### TO DO
Filter the entries, keeping every line with the string "wooden".

# # #

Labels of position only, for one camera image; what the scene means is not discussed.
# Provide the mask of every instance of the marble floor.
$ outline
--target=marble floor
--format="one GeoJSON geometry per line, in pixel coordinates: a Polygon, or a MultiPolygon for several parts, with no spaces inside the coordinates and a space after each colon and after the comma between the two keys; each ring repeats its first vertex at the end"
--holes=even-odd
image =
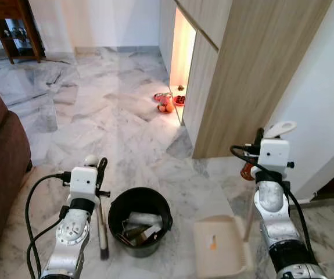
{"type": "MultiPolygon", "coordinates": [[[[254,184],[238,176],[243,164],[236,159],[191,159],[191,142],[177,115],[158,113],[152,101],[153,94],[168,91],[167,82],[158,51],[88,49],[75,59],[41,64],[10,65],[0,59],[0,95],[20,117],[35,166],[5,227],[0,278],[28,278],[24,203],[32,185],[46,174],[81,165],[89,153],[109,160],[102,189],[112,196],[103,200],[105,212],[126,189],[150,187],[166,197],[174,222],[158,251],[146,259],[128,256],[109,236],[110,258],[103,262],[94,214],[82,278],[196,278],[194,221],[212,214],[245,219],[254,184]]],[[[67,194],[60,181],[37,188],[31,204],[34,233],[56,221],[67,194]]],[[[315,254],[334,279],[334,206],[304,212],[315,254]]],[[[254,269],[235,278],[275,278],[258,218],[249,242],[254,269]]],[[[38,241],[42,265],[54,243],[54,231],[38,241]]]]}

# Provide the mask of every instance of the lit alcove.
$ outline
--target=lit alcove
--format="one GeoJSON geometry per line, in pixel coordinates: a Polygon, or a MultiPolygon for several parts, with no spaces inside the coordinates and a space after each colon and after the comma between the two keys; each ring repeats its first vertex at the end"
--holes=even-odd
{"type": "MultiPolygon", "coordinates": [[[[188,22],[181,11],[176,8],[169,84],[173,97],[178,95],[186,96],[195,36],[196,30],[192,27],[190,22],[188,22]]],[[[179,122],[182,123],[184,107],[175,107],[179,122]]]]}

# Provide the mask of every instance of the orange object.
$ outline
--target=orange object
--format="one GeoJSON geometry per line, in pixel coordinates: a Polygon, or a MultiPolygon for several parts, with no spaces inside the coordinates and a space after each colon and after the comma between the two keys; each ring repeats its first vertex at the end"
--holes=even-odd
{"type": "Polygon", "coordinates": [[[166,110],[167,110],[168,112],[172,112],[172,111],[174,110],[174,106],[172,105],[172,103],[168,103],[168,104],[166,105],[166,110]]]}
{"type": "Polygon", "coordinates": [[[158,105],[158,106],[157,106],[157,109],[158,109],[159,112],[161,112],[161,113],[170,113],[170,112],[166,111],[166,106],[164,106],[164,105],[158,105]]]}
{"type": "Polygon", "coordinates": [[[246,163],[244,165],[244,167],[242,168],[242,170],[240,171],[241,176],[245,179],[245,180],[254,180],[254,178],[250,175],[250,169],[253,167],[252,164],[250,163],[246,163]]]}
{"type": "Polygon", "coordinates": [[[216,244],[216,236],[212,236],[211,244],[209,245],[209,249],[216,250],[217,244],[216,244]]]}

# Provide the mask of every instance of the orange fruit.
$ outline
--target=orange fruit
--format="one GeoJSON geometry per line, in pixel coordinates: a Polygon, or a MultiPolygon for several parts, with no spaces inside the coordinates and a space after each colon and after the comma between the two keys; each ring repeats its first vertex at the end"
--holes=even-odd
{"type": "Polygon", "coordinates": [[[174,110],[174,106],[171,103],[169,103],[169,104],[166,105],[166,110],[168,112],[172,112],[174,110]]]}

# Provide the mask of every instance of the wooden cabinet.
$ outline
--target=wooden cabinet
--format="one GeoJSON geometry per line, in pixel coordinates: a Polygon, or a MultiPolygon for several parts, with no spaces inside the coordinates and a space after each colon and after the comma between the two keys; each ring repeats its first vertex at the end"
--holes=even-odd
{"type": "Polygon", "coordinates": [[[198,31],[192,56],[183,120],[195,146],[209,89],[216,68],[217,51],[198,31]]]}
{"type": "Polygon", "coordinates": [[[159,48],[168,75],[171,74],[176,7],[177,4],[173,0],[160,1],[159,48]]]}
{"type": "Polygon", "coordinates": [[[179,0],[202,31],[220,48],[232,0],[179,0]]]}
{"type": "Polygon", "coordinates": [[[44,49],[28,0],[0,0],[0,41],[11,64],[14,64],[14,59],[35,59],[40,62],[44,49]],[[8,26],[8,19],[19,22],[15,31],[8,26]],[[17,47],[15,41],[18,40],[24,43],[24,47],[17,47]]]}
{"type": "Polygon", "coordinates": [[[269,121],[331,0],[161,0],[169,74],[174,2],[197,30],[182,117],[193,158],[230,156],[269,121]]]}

# # #

### OUTPUT OF THE EXERCISE
# Provide the mask of every instance of the wooden cabinet.
--target=wooden cabinet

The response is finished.